Apparentemente risaputo è il personaggio dell'amico e invece si va oltre la caricatura, si supera la banalità del plot attraverso la carica genuina e colma di energia della comunità e sta lì la vera contrapposizione contro un capitalismo incapace di risultare appetibile a Tania, che gli preferisce il villaggio tradizionale e Michka. Il gioioso atteggiamento nei confronti della vita non è riducibile alla triste regola del capitalismo che sottrae tempo e desideri, inculcando soltanto futili voglie e lascia gratuita soltanto la minzione (per ora e solo lì in aperta campagna): da antologia dell’interpretazione comica del neorealismo, che colpisce ogni popolo convalescente da un regime feroce, è la sequenza giocata sulla figura di Garcoucha che mentre analizza il capitalismo, giudicandolo alla stregua della legge della jungla, la applica puntando sui desideri del bambino per piazzare la vendita di un coltello al padre commerciante, musulmano mediorientale, nonostante sia sbalorditivo vedere affidato anche in Russia il monopolio della vendita ambulante agli arabi in omaggio a questo realismo omologante, al quale si cerca di contrapporre ancora una volta la speranza dei due giovani in un altrove, dove non ci siano sistemi totalitari come il capitalismo o lo stalinismo, che nella potente polemica del film sono accomunati.
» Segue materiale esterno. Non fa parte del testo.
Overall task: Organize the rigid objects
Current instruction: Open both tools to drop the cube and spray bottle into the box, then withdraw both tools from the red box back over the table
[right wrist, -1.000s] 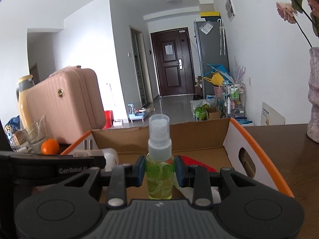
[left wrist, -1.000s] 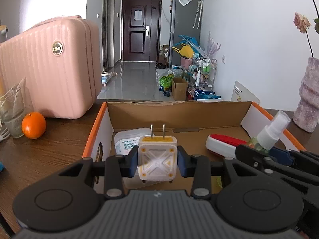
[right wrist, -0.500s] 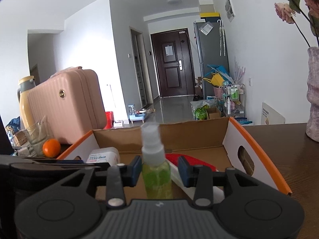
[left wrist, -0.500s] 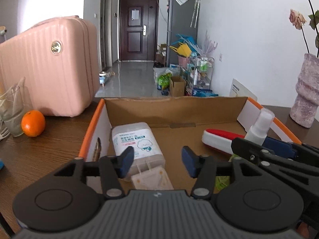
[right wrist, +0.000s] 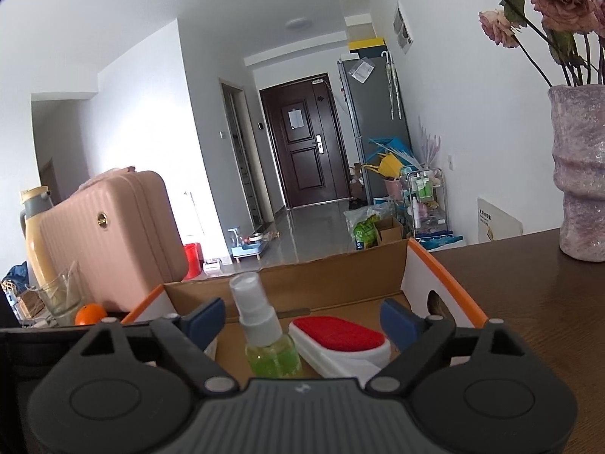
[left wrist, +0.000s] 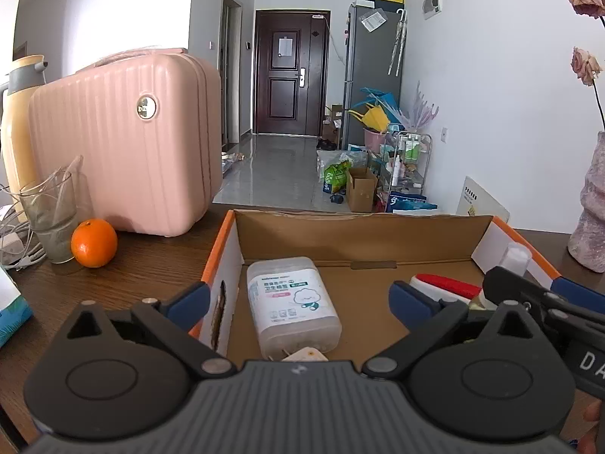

Tant’è vero che le miniere non appaiono così terribili come la notte moscovita di dieci anni fa: è peggio in superficie l’economia di mercato, vero obiettivo della prima mezz’ora successiva al prologo, quando l’ossessione è il denaro sotto varie forme, mai quelle sperate. E questo nuovo sistema di scambi si presenta sotto forme strampalate, le più diverse: dallo scambio simbolico alla regressione al baratto, ma il vero rapporto è tra ricordo (il mafiosetto genero del padrone della miniera viene apostrofato: "Stakanovista del capitalismo" a sottolineare la continuità) e voglia di oblio e di cambiamento autentico: i due ragazzi e il bambino sul sidecar. E questa divisione può convivere grazie alle serenate, alla vodka, a tutti quegli elementi che concorrono a mediare la continuità, assicurando la comunanza nazionale senza connotazioni politiche, che conduce comunque alla disillusione sancita dall'ambigua ironia del sardonico rilievo messo in enjambement perché non passi inosservato: "I tempi sono cambiati, ora siamo liberi", contraddetta già dal fatto che Borzov dovrebbe sembrare rassicurante quando dice: "Amici sono rimasto" ed invece il poliziotto incarna proprio la perpetuazione del potere e il suo trasformismo.